A persistência do racismo na sociedade brasileira

Enviada em 22/06/2020

“Olhos que condenam” é uma premiada produção cinematográfica sobre a injusta prisão de cinco adolescentes negros, por pressão popular, revelando os abusos e o sectarismo racial ainda existentes. De semelhante modo, as práticas racistas persistem na sociedade contemporânea, sobretudo na brasileira, produto de sua construção histórico-social escravocrata. Tal como posto, o racismo perfaz um problema grave, perverso, a medida em que provoca desigualdade, exclusão e violência.

É importante salientar, a princípio, que as práticas discriminatórias no país existem, a despeito das correntes negacionistas atuais. Dessa maneira, uma classe se sobrepõe à outra, para isso se utilizando de estruturas de poder, o que Foucault denomina como cadeia de exclusão. É, portanto, um racismo estrutural, institucionalizado, de ações socialmente impostas.
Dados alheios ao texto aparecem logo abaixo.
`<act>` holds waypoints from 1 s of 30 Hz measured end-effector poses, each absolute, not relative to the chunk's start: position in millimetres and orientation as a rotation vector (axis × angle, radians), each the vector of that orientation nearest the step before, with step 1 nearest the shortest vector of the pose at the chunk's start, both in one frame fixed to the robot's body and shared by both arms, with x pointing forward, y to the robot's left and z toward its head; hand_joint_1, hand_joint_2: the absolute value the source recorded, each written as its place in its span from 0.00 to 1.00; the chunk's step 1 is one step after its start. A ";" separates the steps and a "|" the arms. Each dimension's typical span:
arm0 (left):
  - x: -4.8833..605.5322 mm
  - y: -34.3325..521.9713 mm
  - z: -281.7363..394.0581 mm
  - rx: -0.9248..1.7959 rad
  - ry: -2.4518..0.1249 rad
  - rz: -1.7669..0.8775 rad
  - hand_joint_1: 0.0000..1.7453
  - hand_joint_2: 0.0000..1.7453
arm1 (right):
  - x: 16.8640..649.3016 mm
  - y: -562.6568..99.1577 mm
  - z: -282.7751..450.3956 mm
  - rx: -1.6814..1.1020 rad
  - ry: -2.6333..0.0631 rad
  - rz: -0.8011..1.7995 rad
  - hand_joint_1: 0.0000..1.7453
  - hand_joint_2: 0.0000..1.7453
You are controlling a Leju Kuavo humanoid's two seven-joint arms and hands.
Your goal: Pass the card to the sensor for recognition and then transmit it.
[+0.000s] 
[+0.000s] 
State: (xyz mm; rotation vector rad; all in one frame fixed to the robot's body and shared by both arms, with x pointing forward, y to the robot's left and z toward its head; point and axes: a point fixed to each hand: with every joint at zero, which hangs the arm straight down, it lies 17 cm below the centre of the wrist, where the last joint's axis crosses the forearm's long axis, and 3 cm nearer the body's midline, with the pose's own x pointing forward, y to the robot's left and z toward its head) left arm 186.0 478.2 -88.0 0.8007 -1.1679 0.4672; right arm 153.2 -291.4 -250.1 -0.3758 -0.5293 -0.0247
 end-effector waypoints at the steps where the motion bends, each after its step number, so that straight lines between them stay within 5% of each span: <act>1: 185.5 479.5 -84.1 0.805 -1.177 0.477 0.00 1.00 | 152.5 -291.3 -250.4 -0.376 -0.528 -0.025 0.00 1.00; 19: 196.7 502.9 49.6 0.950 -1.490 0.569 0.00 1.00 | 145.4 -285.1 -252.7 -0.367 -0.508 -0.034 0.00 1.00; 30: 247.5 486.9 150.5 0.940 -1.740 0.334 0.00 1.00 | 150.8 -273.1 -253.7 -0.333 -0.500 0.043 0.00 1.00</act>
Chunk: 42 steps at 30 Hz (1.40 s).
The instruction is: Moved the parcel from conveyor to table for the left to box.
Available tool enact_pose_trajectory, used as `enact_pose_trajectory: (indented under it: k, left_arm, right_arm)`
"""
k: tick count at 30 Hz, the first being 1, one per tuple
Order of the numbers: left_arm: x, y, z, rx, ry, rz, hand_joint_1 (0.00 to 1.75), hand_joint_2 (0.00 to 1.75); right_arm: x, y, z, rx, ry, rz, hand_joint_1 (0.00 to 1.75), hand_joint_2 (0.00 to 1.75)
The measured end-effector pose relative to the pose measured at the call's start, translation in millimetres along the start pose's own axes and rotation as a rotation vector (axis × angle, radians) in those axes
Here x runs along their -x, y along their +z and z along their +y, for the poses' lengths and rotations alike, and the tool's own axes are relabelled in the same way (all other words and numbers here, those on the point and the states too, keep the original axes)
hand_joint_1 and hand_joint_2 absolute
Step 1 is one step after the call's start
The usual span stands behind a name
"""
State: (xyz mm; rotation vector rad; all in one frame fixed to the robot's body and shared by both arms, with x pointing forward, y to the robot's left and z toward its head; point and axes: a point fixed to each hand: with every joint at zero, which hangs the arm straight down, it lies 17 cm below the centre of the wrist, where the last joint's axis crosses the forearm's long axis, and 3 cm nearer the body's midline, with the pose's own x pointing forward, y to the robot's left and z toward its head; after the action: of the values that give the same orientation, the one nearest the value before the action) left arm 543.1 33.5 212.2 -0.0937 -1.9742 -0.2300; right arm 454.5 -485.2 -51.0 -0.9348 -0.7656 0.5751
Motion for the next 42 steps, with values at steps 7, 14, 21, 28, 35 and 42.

Não obstante, é raro ver negros em posições de destaque, desembargadores ou CEOs, por exemplo, e comum vê-los em bolsões de miséria e arrastados pela violência. A pobreza no Brasil tem cor e, inquestionavelmente, as consequências estão a olhos vistos.

Nessa perspectiva, cabe ressaltar, que 78% dos pobres do Brasil e 65% da população carcerária é negra, segundo o Instituto Brasileiro de Geografia e Estatística, com dados de 2018. Ademais, cargos de menor qualificação e salário são de ocupação predominantemente dessa população, ainda de acordo com a pesquisa. Nesse sentido, depreende-se que os resquícios da escravidão, em uma perspectiva socioeconômico-cultural, nunca foram superados. Dessa maneira, mais trabalho, mais violência e menos dinheiro traduzem uma dívida, que historicamente gera desigualdade, e como tal, necessita ser quitada.

É fundamental, para resolução dessa problemática, que se proponha um projeto nacional, capitaneado pelo Ministério da Educação, que vise o combate ao racismo pela educação e transformação de realidade. Que, por conseguinte, permita a aplicação de conteúdos transdisciplinares em escolas, alcançando crianças, bem como a formação de grupos de discussão em universidades, associação comunitárias e locais públicos, ressignificando cultura e comportamento, para adultos. Evitando-se, dessa forma, a repetição de histórias como as de “Olhos que condenam” e rompendo-se com essa cadeia nociva de exclusão, perversidade e violência.